Management of a 27-Year-Old Female with Variola and a Gastric Feeding Tube

QUESTION

The Pt is a 27-year-old female who recently returned from working in Africa. She was diagnosed with variola and has been on a gastric feeding tube to increase her fluids, electrolytes, and calories because the pharyngeal lesions make swallowing difficult. Nasogastric tubing without a stylet was supplied for this patient.

ANSWER

Management of a 27-Year-Old Female with Variola and a Gastric Feeding Tube

Introduction

The management of patients with variola, commonly known as smallpox, presents a unique set of challenges for healthcare providers. This essay discusses the case of a 27-year-old female who recently returned from working in Africa and was diagnosed with variola. Due to pharyngeal lesions that make swallowing difficult, she has been placed on a gastric feeding tube. Notably, nasogastric tubing without a stylet has been supplied for this patient. This essay will delve into the importance of this medical intervention and its implications for the patient’s care.

Variola (Smallpox): An Overview

Variola is a highly contagious and potentially fatal viral infection caused by the variola virus. It manifests with characteristic skin lesions and can lead to severe complications. In the absence of specific antiviral treatment, supportive care is crucial for patient recovery.

Gastric Feeding Tube: Purpose and Significance

In the case of this 27-year-old female with variola, the presence of pharyngeal lesions hinders her ability to swallow, putting her at risk of dehydration, malnutrition, and electrolyte imbalances. A gastric feeding tube has been recommended to ensure the patient receives adequate fluids, electrolytes, and calories. The absence of a stylet in the nasogastric tubing indicates a specific approach to this intervention:

Importance of Nasogastric Tubing Without a Stylet

1. Gentle Placement: Nasogastric tubing without a stylet is preferred in cases where patients have compromised airways or delicate throat tissues, such as in variola patients with pharyngeal lesions. The absence of a stylet reduces the risk of trauma to the nasal passages and the pharynx during placement.
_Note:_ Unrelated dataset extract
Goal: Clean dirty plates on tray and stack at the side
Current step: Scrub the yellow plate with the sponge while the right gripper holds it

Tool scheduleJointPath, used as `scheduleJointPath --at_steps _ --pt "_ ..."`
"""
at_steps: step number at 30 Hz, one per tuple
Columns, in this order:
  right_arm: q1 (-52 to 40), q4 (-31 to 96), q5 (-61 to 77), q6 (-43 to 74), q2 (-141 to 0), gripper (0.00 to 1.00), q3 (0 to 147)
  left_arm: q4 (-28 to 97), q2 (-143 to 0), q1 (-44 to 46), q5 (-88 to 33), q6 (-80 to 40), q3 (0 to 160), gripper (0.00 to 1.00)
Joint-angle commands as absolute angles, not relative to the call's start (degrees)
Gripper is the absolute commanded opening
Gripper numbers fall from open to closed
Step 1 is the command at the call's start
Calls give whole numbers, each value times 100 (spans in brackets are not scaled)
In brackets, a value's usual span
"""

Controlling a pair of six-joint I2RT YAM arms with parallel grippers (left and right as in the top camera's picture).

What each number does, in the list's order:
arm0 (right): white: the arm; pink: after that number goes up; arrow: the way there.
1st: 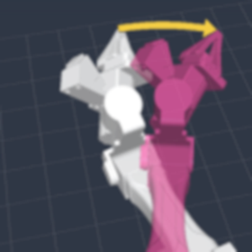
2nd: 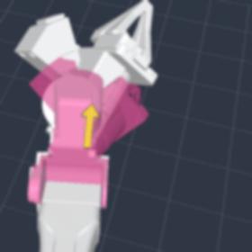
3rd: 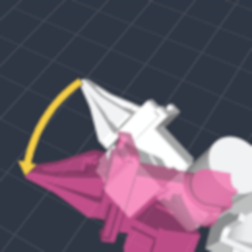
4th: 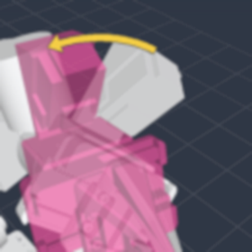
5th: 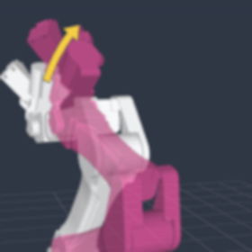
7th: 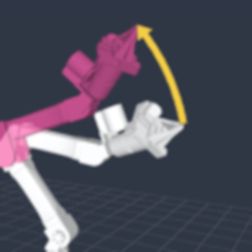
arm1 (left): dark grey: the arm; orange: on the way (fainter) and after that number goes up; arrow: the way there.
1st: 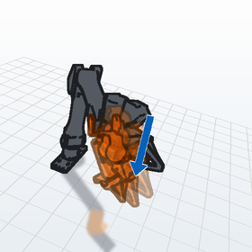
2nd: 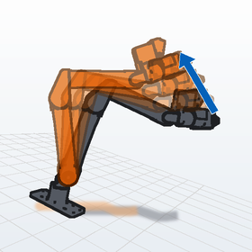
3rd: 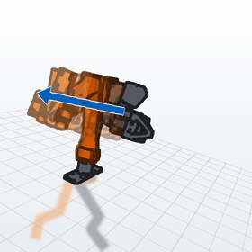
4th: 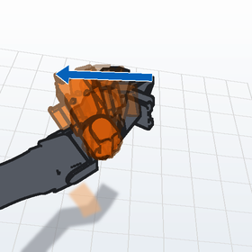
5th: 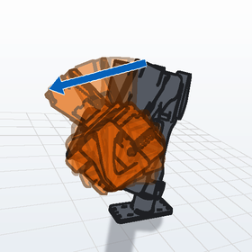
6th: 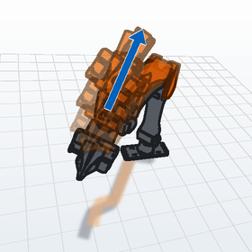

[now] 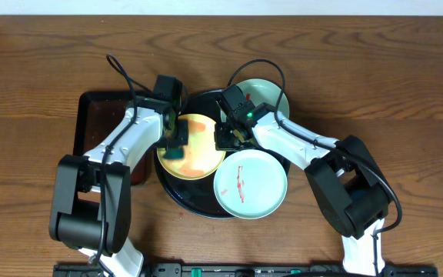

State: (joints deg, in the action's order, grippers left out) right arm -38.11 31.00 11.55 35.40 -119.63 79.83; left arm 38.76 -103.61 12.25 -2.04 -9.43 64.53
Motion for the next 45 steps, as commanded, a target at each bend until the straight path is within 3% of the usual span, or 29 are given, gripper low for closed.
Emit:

2. Minimizing Discomfort: Patients with variola may already experience significant discomfort due to their condition. The use of nasogastric tubing without a stylet aims to minimize additional discomfort during the insertion process, making it a more tolerable experience for the patient.

3. Enhanced Safety: The removal of the stylet reduces the rigidity of the tubing, making it more flexible and less likely to cause injury. This is particularly crucial when navigating the tubing through the nasal passages and past the pharyngeal lesions.

4. Reducing Risk of Complications: Patients with variola are already at a higher risk of complications, and minimizing any potential harm during medical procedures is paramount. The use of tubing without a stylet helps in reducing the risk of complications associated with nasogastric tube placement.

Conclusion

In the management of patients with variola, especially those with pharyngeal lesions that impede swallowing, the use of a gastric feeding tube is a critical intervention. Nasogastric tubing without a stylet is preferred in such cases to ensure the gentle and safe placement of the tube. This approach prioritizes patient comfort, minimizes the risk of trauma, and reduces the likelihood of complications during the insertion process. Overall, it plays a significant role in supporting the patient’s nutritional and fluid needs, which is essential for their recovery from variola.